Лорды расхохотались, затем Босуэлл посерьезнел и уточнил:
– Касательно Аррана – только не переумоляй его, Джорджи. Что, если он в самом деле велит Дугласам избавиться от кардинала, а те передадут его мне – ну, и что я с ним буду делать?
– Подаришь королеве на Пасху, перевязав золотой ленточкой, – осклабился Джорджи.
– Обмолвись об этом случайно, проговорись, как ты можешь, – улыбнулся Белокурый. – А после вырази сожаление, что, мол, сорвалось с языка… пусть регент вытягивает из тебя слово за слово всю историю, понимаешь?

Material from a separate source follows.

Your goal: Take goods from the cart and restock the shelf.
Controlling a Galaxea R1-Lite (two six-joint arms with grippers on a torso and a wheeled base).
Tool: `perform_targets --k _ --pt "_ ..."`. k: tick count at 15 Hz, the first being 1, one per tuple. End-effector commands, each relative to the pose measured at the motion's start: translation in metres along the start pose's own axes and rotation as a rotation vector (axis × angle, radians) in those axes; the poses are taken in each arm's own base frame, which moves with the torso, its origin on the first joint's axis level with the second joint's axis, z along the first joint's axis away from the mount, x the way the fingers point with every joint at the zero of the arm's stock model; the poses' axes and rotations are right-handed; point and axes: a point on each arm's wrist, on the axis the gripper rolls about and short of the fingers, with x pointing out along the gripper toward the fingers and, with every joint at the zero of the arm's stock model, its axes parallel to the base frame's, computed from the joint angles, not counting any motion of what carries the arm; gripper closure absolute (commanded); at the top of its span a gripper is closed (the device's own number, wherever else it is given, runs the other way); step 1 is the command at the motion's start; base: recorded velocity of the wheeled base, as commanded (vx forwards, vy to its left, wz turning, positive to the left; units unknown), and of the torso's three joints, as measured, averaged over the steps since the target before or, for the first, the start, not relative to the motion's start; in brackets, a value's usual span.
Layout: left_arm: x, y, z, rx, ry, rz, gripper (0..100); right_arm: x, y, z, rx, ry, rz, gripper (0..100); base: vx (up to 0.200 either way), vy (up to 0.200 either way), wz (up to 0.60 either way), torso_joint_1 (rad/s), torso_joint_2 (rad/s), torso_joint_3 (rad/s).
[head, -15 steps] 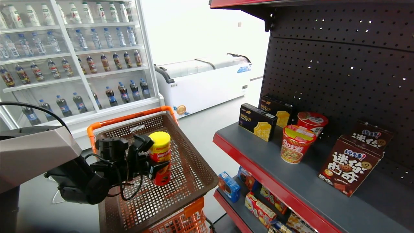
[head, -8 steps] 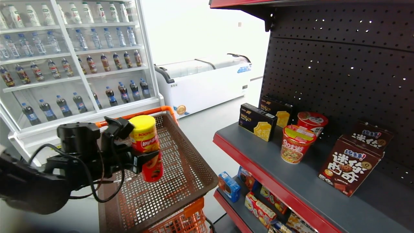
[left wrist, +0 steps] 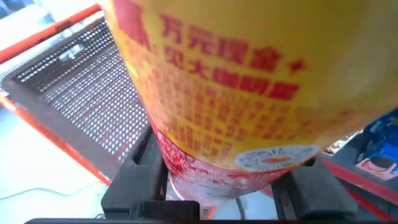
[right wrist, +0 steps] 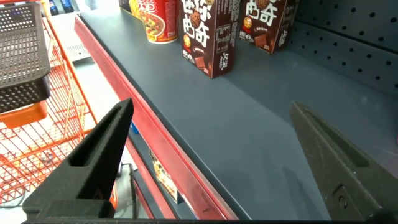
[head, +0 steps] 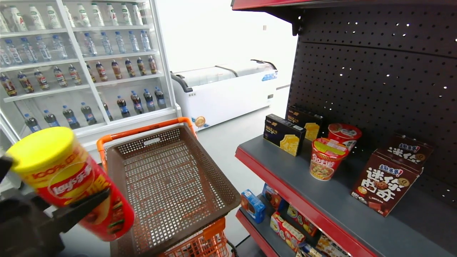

Союз Ангуса и Босуэлла – этот слух, один только слух среди нобилей королевства поднял штормовую волну, грозившую снести все мыслимые правила приличия, рушащую все прочие, уже установившиеся союзы. Это было противоестественно, бесчестно – для Босуэлла, ибо он до того прямо заявил свою верность королеве, это было позорно – для Ангуса, ибо тем самым он простил бы гибель своих на Коугейте, не говоря об остальном, это было попранием здравого смысла для обеих сторон и, тем не менее, так оно и оказалось. Племянник епископа Брихина устроил этот союз отнюдь не прямо, а воспользовавшись теми прелестными обиняками, которые в юности в изобилии наблюдал от железного Джона. Лорд Глэмис, будучи с поручением от дяди в Холируде, с изумлением застал как-то ссору ближайших родственников – Сазерленда и Хантли, из которых первый, как более молодой и непримиримый в вопросах чести, за глаза обвинял Патрика Хепберна в том, что в глаза было известно всем – в принятии мзды от сассенахов, в уклонении от партии королевы к партии Тюдора и прочая, прочая… Хантли, выйдя из себя, повысил голос, но Глэмису не удалось услыхать, куда дальше повернула столь любопытная беседа. Увидав Лайона, Хантли с досадой оборвал разговор:
– Ты ничего не смыслишь в политике, Джон, и ты мало знаком с Босуэллом, чтоб судить о нем… столь предвзято, – и Гордоны разошлись, ворча друг на друга, как дикие лесные коты.
Джон Лайон прилежно пересказал дядьям эту сцену.
Не иначе, граф Босуэлл готовился поменять курс – возможно, будучи оскорблен приездом ко двору графа Леннокса, которого прочили в женихи королеве-матери.
Вторая ласточка прилетела к Питтендрейку с той стороны, откуда не ждали. Свои люди донесли о ссоре двух церковников, до сей поры ладивших настолько, что делили порой трапезу и во времена «Мятежного Парламента», и после него, в Эдинбурге. В исступленной ярости, подобный Марсу, бушующему под Троей, налетел хромоногий приор Пейсли на Джона Брихина на ступенях церкви Святого Катберта – и в первую же минуту разбился о волнорез спокойствия железного Джона:
– Не вы ли, Хепберн, говорили мне, что не тщеславие, но истина ставит вас на поле боя? Что вы скажете мне теперь, когда ваш драгоценный племянник заключает сделку – не противоречьте мне! – с теми, против кого мы выступали всего лишь две недели назад?!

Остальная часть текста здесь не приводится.